Visual Interactive 3-Dimensional Clustering
This paper resulted from postgraduate study and collaborative research. The paper describes a new approach to clustering problem based on geometric modeling of clusters and visualization of the clustering process. Clusters are described as geometric solid objects with function representations. Our approach applies the concepts of geometric modelling to clustering and uses data density as clustering criteria. An implementation of the proposed geometric clustering model is discussed. Visual clustering allows the user to see the result of clustering on the screen and set the appropriate parameters. The user visually clusters the data through graphics interface accessing dynamically 3-dimensional projections of multidimensional points from database or files.

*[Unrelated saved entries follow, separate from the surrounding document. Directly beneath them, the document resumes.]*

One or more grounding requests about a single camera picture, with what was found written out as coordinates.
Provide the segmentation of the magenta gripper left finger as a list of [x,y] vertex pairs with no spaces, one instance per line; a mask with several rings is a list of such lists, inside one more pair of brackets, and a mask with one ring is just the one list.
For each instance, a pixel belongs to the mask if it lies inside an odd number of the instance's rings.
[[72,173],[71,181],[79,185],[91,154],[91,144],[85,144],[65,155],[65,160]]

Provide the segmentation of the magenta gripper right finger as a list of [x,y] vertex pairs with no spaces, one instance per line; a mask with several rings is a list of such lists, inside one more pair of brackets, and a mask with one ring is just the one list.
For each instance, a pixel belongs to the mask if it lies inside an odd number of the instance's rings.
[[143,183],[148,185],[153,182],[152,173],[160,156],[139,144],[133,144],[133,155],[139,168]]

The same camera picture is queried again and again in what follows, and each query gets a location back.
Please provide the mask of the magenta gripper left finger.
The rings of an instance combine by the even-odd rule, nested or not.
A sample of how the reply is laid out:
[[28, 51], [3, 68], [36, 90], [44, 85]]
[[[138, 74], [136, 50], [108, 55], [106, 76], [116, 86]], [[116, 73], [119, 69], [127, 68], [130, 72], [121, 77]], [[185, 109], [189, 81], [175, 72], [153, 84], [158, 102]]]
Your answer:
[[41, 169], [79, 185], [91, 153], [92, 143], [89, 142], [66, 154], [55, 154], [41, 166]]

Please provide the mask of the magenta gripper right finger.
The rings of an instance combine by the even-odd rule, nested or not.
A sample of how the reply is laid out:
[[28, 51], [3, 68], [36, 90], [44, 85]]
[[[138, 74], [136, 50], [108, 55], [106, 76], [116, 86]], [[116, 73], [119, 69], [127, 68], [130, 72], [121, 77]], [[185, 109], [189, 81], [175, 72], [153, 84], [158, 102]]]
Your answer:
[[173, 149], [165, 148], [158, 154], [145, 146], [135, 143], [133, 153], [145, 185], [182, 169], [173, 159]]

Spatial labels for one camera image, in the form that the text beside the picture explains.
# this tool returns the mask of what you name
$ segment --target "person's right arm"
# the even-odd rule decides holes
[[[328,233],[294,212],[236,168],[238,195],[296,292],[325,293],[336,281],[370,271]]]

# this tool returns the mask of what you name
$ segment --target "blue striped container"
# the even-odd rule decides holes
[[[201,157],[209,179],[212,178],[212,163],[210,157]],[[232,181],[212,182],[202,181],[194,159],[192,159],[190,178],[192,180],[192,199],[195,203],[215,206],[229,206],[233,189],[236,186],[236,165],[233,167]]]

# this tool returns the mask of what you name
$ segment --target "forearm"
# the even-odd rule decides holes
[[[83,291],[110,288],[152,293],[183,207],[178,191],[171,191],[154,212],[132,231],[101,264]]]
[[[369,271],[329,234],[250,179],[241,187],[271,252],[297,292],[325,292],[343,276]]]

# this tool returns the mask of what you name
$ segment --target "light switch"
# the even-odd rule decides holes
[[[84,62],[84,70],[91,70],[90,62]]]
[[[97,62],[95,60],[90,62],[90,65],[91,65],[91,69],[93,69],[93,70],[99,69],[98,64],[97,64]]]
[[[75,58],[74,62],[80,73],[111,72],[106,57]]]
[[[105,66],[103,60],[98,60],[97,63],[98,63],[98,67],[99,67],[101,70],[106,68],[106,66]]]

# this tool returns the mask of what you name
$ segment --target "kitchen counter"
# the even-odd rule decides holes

Clustering is one of the methods of unsupervised machine learning. Clustering techniques can be applied for similarity search, customer segmentation, pattern recognition, trend analysis, etc. Many methods have been implemented recently but there are still some limitations in the algorithms.
In the existed methods, cluster is usually defined as a collection of data objects that are similar to one another within the same cluster and are dissimilar to the objects in other clusters [1]. This definition only reflects the nature inside clusters, but does not emphasize the difference between clusters and does not describe the granular and unseparated characteristics of clusters.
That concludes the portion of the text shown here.